Ia menjelaskan sebanyak delapan kos-kosan dan hotel melati yang ada di seputaran Kota Padang dilakukan pengawasan dan ada dua kos-kosan yang diduga melanggar Pasal 38 tentang tertib kos dan penginapan, Perda Nomor 01 Tahun 2026 tentang Trantibum.
“Banyak pengaduan masyarakat yang masuk, bahwa pemilik rumah kos-kossan lemahnya dalam melakukan pengawasan, maka dari itu kita melakukan pengawasan ke lokasi-lokasi yang dilaporkan, kita juga melibatkan RT, RW, Dubalang, Camat serta perangkat wilayah lainnya dalam melakukan pengawasan,” kata Chandra.
Sebagai aparat penegak peraturan daerah, Satpol PP bersama camat dan tokoh masyarakat setempat melakukan pengawasan terhadap aktivitas di lingkungan kos-kosan.
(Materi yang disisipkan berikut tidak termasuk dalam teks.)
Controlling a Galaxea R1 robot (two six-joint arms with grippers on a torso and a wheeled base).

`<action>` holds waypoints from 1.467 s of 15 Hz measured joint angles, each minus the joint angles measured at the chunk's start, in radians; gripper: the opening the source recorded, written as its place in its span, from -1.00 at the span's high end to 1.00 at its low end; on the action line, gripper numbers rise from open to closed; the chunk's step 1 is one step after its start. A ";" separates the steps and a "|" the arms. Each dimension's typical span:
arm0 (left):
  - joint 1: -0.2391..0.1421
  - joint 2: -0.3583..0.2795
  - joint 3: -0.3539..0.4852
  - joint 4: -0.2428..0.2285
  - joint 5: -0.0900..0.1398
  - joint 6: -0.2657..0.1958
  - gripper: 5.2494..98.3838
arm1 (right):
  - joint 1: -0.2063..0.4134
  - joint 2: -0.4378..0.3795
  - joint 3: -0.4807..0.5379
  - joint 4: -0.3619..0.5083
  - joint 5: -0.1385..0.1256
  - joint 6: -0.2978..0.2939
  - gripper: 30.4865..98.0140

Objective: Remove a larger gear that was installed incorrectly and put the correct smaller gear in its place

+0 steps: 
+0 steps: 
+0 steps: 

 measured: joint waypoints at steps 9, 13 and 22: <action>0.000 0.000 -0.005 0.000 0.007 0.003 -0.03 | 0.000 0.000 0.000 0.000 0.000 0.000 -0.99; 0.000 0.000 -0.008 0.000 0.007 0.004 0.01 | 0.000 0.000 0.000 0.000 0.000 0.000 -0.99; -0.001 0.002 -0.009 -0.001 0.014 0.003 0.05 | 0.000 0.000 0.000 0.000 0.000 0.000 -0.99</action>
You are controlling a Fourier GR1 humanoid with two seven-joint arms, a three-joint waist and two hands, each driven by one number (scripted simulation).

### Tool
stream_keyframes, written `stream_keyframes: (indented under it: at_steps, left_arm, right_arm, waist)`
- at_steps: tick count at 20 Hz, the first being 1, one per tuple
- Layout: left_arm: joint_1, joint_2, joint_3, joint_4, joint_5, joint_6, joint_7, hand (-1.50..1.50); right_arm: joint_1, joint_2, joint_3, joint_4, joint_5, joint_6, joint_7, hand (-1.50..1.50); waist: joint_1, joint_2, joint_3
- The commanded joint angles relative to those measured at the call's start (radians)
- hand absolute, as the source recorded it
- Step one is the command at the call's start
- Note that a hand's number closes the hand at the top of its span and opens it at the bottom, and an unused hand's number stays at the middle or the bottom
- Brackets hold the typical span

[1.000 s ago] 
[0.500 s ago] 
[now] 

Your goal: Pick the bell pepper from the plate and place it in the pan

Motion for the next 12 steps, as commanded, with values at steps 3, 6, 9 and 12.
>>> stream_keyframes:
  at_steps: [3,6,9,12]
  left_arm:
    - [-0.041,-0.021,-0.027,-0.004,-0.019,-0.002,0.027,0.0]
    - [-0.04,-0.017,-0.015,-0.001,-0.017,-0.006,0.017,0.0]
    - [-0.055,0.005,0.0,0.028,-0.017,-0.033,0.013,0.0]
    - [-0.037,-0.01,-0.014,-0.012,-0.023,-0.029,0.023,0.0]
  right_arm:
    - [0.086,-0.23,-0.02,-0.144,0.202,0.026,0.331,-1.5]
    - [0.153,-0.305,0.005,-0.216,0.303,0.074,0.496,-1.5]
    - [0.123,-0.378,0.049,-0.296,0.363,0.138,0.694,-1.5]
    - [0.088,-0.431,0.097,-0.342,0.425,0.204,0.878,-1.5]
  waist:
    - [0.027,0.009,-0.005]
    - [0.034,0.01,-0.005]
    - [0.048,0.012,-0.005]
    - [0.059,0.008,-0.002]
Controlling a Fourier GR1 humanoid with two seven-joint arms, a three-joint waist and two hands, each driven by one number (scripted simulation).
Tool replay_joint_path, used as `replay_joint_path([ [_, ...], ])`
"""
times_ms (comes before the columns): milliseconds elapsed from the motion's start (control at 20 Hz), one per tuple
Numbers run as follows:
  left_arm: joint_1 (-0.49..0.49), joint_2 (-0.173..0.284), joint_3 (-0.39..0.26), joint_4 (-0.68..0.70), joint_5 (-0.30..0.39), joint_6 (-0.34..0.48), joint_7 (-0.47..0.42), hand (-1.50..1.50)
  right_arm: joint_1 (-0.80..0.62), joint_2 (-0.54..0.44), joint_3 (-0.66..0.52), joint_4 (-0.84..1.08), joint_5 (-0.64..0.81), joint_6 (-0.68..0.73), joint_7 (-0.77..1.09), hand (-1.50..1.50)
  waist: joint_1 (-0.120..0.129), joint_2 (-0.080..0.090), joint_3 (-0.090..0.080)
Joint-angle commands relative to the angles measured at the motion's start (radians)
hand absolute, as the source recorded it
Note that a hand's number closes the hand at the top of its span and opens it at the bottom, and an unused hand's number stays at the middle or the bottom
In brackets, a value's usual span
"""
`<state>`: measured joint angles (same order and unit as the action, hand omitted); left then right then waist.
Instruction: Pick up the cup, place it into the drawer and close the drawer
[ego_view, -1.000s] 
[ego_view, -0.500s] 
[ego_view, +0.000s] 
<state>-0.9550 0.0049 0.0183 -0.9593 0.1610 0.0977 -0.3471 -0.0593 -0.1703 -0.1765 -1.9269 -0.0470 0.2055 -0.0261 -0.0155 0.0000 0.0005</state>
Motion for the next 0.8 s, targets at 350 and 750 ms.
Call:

Langkah yang dilakukan lebih bersifat preventif melalui pembinaan, arahan, dan peringatan kepada penghuni maupun pemilik kos.
“Kami lebih mengedepankan upaya pencegahan dengan memberikan arahan dan mengingatkan pemilik maupun penghuni kos agar mematuhi aturan yang berlaku, jika pemilik tidak ada di lokasi atau tidak di awasi sama sekali, kita lakukan pengawasan lebih mendalam, buktinya hari ini kita mengamankan sebanyak 13 orang diantaranya, tujuh orang laki-laki dan enam orang perempuan, ada yang berpasang-pasangan tanpa surat nikah dan ada juga yang tidak memiliki KTP tinggal,” tegasnya.
Kasat Pol PP Padang berharap seluruh pihak dapat berperan aktif dalam menjaga ketertiban dan keamanan lingkungan, sehingga keberadaan kos-kosan dapat memberikan manfaat bagi masyarakat tanpa menimbulkan dampak negatif.
“Bisnis kos-kosan tidak bisa dijalankan sembarangan. Masyarakat harus memastikan bahwa kos-kosan yang dikelola telah mengantongi izin resmi dan tetap dilakukan pengawasan rutin agar tidak terjadi gangguan di tengah-tengah masyarakat,” kata dia.